§ Required action:
Transcribe the full listing below, word for word, without pictures.

####################

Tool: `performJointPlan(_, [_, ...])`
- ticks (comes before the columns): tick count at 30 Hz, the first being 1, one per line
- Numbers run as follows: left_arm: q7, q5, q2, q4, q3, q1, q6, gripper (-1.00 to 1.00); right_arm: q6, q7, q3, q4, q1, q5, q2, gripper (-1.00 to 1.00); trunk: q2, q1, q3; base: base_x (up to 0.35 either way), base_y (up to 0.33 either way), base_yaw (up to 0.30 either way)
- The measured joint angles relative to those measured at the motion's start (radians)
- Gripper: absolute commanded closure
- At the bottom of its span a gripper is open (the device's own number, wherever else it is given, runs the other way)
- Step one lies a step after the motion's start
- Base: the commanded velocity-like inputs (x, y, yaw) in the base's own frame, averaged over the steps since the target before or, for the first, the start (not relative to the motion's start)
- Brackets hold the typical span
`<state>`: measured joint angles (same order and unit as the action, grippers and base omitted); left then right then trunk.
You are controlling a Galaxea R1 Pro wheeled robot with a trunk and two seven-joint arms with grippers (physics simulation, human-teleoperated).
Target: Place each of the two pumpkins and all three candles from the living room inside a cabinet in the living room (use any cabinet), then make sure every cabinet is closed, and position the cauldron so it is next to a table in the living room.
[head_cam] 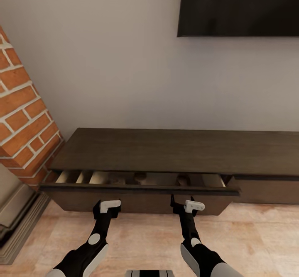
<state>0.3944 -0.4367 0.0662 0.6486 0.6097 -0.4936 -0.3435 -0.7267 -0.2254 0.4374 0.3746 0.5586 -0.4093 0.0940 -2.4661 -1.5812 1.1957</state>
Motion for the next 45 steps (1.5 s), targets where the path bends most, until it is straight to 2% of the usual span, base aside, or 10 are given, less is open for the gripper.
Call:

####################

§ Worked solution:
Tool: `performJointPlan(_, [_, ...])`
- ticks (comes before the columns): tick count at 30 Hz, the first being 1, one per line
- Numbers run as follows: left_arm: q7, q5, q2, q4, q3, q1, q6, gripper (-1.00 to 1.00); right_arm: q6, q7, q3, q4, q1, q5, q2, gripper (-1.00 to 1.00); trunk: q2, q1, q3; base: base_x (up to 0.35 either way), base_y (up to 0.33 either way), base_yaw (up to 0.30 either way)
- The measured joint angles relative to those measured at the motion's start (radians)
- Gripper: absolute commanded closure
- At the bottom of its span a gripper is open (the device's own number, wherever else it is given, runs the other way)
- Step one lies a step after the motion's start
- Base: the commanded velocity-like inputs (x, y, yaw) in the base's own frame, averaged over the steps since the target before or, for the first, the start (not relative to the motion's start)
- Brackets hold the typical span
`<state>`: measured joint angles (same order and unit as the action, grippers and base omitted); left then right then trunk.
You are controlling a Galaxea R1 Pro wheeled robot with a trunk and two seven-joint arms with grippers (physics simulation, human-teleoperated).
Target: Place each of the two pumpkins and all three candles from the living room inside a cabinet in the living room (use any cabinet), then make sure every cabinet is closed, and position the cauldron so it is next to a table in the living room.
[head_cam] 
<state>0.3944 -0.4367 0.0662 0.6486 0.6097 -0.4936 -0.3435 -0.7267 -0.2254 0.4374 0.3746 0.5586 -0.4093 0.0940 -2.4661 -1.5812 1.1957</state>
Motion for the next 45 steps (1.5 s), targets where the path bends most, until it is straight to 2% of the usual span, base aside, or 10 are given, less is open for the gripper.
Call:

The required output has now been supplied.